女優として活躍の場を広げている森川葵さん、その名を一躍広めたのは、日本テレビ系で2024年3月まで5年間放送されたバラエティー番組「それって!?実際どうなの課」でした。レギュラー出演していた森川さんは、さまざまな課題で、その道の達人たちが長年掛けて習得した技を驚異的なスピードで成功させ、時には達人を超えたパフォーマンスさえやってのけます。

 ブーメランやけん玉、ダーツなどこれまで成功させた技の数は120以上。技を一発で決めて達人たちをうならせたこともあれば、成功するまで何度もトライを続ける粘り強さも見せています。過去には、カップを積み上げてから元に戻すまでの速さを競う「スポーツスタッキング」のアジア大会の日本代表に選ばれ、3種目で金、銀、銅メダルを獲得する快挙も成し遂げています。

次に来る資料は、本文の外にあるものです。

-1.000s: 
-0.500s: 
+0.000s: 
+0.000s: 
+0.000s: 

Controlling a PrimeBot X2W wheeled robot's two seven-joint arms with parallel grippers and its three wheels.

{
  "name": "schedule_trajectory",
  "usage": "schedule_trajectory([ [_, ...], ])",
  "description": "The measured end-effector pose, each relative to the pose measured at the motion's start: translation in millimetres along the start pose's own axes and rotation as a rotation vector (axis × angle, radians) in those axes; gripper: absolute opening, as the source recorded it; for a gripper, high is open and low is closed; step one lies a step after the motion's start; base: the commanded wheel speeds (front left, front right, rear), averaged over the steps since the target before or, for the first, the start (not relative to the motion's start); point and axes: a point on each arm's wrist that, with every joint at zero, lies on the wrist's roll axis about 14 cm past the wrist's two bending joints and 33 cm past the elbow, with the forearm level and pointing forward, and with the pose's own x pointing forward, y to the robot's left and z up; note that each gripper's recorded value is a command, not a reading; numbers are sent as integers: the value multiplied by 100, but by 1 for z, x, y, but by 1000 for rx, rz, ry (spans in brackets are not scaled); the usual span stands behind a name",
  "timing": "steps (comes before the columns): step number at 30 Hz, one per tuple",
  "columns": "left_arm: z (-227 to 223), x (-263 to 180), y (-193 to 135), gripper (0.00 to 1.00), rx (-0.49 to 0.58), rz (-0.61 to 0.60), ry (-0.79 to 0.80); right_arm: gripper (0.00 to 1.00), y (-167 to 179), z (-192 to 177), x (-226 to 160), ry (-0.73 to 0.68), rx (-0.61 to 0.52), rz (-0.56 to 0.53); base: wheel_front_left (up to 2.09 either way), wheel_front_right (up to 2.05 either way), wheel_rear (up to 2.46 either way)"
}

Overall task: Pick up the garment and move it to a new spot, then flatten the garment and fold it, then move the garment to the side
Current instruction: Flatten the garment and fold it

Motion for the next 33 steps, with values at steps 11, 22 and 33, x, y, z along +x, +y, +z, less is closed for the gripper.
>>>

そんな彼女は成功の秘訣を「自分はできると信じること」と語ってます。

特にスポーツの世界ではメンタルの状態が結果を大きく左右する側面がありますが、上記の事例を見ても「できる」「○○になる」とポジティブな意識することが、成功を呼び込む上で大切であることは一目瞭然です。また森川さんのように何事に対しても「自分にはできる」と意識することで、成功を掴み取る可能性は各段に上がると思います。

最後に

「1マイル4分の壁」のエピソードはいかがでしたでしょうか。読み進める中で、自分の可能性を信じてみようとポジティブな気持ちになられた方も多いと思います。人は成長するにつれ、自分の限界を自分で決めてしまうようになりがちですが、今回の事例を参考に意識を変える努力をしてみても面白いかもしれません。